• **Data records**

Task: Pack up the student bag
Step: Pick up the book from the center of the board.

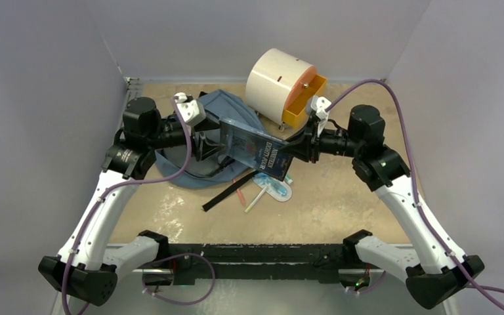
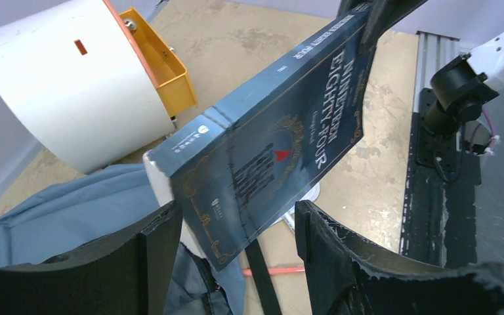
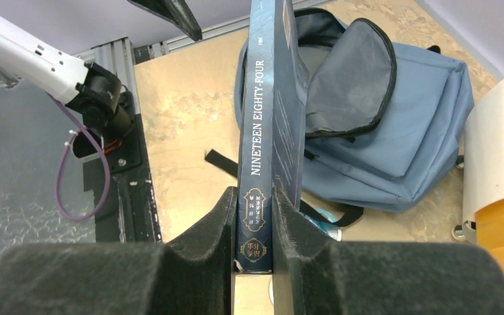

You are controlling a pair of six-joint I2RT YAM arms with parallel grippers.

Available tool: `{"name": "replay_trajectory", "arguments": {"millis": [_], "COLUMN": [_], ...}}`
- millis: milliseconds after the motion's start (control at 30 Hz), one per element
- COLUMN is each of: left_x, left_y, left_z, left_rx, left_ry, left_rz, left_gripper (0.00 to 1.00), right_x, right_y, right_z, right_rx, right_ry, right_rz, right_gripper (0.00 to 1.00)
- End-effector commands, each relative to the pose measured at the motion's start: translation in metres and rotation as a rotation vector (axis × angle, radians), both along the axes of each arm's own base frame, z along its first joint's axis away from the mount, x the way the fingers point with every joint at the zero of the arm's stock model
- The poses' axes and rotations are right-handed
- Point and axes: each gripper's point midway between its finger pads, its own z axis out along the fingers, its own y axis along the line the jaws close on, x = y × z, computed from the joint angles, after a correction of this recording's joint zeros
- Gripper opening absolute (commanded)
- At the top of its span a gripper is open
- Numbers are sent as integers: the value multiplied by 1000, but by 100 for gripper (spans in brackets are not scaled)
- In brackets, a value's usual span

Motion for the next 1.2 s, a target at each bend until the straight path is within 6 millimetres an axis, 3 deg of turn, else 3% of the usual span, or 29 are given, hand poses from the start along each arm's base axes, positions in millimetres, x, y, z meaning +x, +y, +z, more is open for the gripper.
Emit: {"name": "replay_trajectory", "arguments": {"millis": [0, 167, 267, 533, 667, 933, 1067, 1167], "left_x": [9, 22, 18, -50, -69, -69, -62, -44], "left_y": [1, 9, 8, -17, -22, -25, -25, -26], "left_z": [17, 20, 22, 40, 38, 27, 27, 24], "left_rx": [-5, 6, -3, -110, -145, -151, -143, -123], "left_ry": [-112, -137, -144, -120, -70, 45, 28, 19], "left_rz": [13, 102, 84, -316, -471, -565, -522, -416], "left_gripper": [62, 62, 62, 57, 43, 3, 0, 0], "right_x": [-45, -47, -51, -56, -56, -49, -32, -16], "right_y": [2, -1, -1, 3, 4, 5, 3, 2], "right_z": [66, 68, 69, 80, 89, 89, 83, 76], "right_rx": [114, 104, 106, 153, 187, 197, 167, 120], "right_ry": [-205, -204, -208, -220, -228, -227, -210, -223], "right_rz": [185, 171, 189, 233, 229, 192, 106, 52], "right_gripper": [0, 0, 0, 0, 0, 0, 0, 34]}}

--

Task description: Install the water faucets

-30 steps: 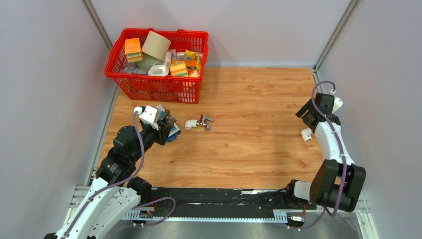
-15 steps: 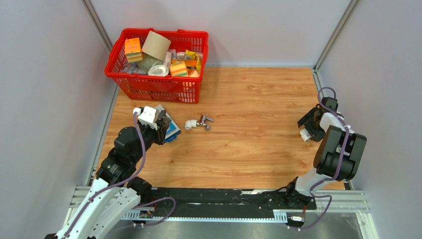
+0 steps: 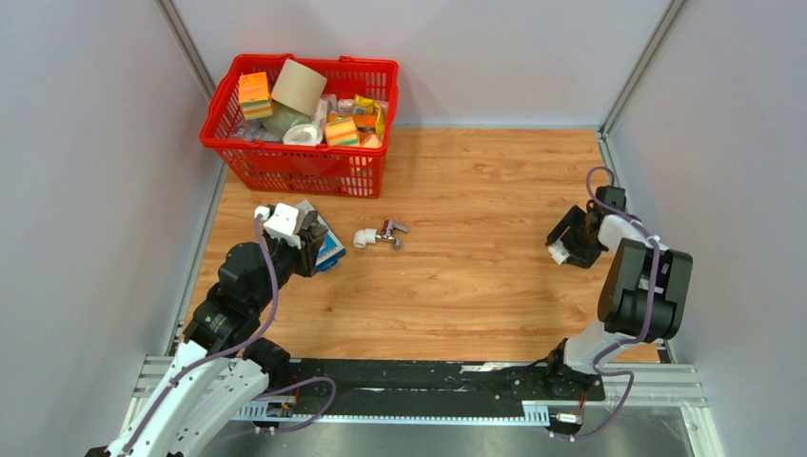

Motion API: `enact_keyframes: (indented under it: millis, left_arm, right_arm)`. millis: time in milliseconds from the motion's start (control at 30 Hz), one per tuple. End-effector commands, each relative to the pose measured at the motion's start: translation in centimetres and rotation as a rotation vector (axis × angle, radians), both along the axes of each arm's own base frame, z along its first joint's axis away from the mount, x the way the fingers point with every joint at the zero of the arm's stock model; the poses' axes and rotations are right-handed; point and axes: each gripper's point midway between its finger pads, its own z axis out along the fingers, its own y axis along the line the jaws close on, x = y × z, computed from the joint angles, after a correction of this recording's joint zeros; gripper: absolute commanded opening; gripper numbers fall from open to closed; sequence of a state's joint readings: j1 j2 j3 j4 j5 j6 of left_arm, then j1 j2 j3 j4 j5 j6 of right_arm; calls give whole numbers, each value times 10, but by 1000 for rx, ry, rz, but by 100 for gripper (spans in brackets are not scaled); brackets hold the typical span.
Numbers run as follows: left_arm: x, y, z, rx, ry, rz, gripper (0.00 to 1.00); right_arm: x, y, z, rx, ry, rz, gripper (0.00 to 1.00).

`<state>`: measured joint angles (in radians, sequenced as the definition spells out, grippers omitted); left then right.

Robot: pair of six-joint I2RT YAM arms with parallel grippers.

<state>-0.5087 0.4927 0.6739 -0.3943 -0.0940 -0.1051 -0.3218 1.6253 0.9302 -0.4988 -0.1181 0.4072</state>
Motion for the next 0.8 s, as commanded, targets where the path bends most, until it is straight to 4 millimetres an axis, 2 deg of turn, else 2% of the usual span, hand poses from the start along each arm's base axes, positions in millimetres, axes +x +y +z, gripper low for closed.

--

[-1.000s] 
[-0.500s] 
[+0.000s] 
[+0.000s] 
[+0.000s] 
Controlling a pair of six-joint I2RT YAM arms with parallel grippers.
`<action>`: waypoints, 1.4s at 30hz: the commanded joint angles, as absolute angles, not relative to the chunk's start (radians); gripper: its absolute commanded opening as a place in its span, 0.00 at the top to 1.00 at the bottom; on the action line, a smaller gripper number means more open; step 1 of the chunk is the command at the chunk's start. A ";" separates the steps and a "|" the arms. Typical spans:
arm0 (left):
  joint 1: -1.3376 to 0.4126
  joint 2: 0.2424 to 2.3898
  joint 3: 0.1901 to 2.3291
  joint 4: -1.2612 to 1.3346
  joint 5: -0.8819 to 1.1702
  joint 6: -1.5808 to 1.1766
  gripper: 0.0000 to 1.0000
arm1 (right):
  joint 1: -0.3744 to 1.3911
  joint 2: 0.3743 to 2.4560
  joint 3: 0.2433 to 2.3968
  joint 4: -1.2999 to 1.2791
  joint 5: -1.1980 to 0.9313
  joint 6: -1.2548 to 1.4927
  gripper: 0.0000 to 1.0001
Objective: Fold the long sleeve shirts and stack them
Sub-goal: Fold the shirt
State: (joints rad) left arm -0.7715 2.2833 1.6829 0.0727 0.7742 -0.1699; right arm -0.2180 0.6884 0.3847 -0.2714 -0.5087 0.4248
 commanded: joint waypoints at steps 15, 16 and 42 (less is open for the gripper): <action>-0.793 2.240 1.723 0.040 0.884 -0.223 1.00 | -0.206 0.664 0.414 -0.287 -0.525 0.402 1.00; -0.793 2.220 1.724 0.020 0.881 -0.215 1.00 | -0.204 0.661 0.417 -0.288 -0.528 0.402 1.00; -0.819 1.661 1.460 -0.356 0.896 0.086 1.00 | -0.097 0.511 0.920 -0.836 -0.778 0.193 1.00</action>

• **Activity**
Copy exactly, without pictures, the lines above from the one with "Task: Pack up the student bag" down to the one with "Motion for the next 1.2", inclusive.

• **Answer box**
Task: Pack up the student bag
Step: Pick up the book from the center of the board.


You are controlling a pair of six-joint I2RT YAM arms with parallel grippers.

Available tool: `{"name": "replay_trajectory", "arguments": {"millis": [_], "COLUMN": [_], ...}}`
- millis: milliseconds after the motion's start (control at 30 Hz), one per element
- COLUMN is each of: left_x, left_y, left_z, left_rx, left_ry, left_rz, left_gripper (0.00 to 1.00), right_x, right_y, right_z, right_rx, right_ry, right_rz, right_gripper (0.00 to 1.00)
- End-effector commands, each relative to the pose measured at the motion's start: translation in metres and rotation as a rotation vector (axis × angle, radians), both along the axes of each arm's own base frame, z along its first joint's axis away from the mount, x the way the fingers point with every joint at the zero of the arm's stock model
- The poses' axes and rotations are right-handed
- Point and axes: each gripper's point midway between its finger pads, its own z axis out along the fingers, its own y axis along the line the jaws close on, x = y × z, computed from the joint angles, after a correction of this recording's joint zeros
- Gripper opening absolute (commanded)
- At the top of its span a gripper is open
- Numbers are sent as integers: the value multiplied by 1000, but by 100 for gripper (spans in brackets are not scaled)
- In brackets, a value's usual span

Motion for the next 1.2 s, a target at each bend until the straight path is within 6 millimetres an axis, 3 deg of turn, else 3% of the usual span, or 29 are given, hand poses from the start along each arm's base axes, positions in millimetres, x, y, z meaning +x, +y, +z, more is open for the gripper.

There is no more to this output.